#### To do
Looking at the entries underneath, work out how many lines contain "mode". Write only that number.

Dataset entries
►
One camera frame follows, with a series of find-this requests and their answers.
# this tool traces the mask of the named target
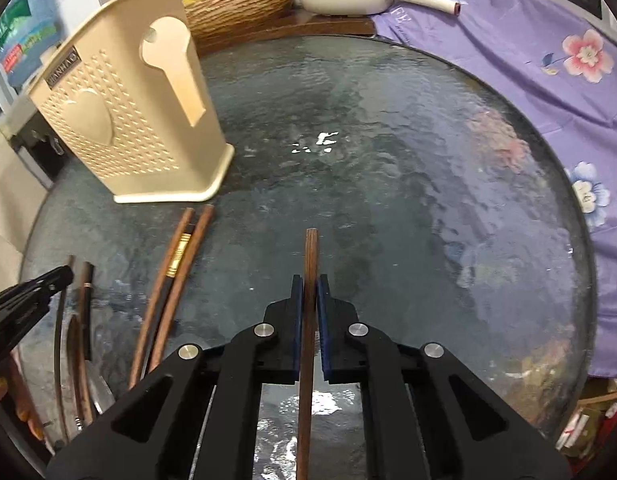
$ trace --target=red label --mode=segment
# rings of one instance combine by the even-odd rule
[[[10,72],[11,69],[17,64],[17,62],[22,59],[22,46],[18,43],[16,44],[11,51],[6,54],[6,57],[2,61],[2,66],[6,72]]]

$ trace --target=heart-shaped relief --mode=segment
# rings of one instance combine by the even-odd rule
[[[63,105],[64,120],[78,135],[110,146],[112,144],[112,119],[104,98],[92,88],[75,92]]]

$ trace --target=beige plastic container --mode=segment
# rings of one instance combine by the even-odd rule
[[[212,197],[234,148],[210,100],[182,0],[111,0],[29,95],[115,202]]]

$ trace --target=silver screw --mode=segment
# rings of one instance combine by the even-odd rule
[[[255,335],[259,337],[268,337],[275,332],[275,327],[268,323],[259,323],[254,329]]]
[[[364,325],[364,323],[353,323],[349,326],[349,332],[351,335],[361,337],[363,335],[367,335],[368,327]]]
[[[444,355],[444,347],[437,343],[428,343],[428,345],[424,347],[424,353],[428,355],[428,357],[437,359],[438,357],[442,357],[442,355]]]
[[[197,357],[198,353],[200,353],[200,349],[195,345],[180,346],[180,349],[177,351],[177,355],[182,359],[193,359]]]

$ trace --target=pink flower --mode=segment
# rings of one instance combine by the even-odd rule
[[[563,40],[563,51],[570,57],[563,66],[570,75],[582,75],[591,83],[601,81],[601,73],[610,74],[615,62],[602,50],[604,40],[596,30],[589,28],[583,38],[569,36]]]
◄
►
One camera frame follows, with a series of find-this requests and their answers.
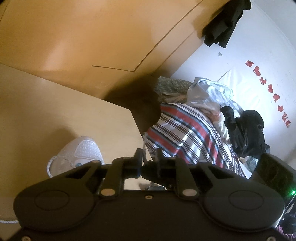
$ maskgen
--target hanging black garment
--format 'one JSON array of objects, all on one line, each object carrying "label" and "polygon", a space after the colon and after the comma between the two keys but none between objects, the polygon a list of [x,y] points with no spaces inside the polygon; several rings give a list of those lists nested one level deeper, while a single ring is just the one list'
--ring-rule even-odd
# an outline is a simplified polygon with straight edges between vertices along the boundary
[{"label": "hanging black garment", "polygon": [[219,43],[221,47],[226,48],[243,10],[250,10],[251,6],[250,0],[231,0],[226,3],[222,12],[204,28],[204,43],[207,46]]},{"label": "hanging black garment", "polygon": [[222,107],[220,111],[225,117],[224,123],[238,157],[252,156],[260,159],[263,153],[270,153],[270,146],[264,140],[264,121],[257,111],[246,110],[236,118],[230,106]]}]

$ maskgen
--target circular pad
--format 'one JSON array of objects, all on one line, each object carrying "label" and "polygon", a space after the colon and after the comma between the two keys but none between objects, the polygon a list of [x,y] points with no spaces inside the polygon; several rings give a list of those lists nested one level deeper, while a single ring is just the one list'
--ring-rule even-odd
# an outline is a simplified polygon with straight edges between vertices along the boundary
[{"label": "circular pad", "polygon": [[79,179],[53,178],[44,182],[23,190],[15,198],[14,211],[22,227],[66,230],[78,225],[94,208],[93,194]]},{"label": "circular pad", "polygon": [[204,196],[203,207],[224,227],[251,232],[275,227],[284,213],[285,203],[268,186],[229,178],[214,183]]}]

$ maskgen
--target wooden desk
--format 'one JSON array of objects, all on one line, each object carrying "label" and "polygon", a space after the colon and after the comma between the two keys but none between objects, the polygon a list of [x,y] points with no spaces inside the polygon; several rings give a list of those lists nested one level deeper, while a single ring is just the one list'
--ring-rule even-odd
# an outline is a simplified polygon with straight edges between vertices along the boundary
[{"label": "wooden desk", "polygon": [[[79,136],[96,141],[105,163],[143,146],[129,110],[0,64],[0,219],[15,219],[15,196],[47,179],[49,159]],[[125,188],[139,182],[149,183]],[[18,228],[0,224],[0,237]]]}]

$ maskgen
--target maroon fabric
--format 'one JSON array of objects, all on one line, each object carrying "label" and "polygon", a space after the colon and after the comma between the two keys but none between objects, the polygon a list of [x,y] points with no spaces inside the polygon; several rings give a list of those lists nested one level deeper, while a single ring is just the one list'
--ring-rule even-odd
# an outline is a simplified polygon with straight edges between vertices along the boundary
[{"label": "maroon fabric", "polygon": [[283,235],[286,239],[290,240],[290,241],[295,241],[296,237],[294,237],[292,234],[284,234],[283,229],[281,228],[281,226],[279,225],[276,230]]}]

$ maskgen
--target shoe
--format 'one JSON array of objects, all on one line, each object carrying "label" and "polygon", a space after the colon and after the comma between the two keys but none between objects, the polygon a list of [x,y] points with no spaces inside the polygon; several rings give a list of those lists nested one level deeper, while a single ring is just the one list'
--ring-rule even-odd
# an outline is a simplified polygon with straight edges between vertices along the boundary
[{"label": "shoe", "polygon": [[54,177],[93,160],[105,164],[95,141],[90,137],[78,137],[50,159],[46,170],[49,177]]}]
◄
►
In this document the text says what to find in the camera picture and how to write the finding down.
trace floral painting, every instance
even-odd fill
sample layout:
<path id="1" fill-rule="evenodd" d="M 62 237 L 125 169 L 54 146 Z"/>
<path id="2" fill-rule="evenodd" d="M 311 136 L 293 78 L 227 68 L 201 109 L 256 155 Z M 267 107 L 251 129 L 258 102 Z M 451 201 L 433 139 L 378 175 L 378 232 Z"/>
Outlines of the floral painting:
◄
#### Exercise response
5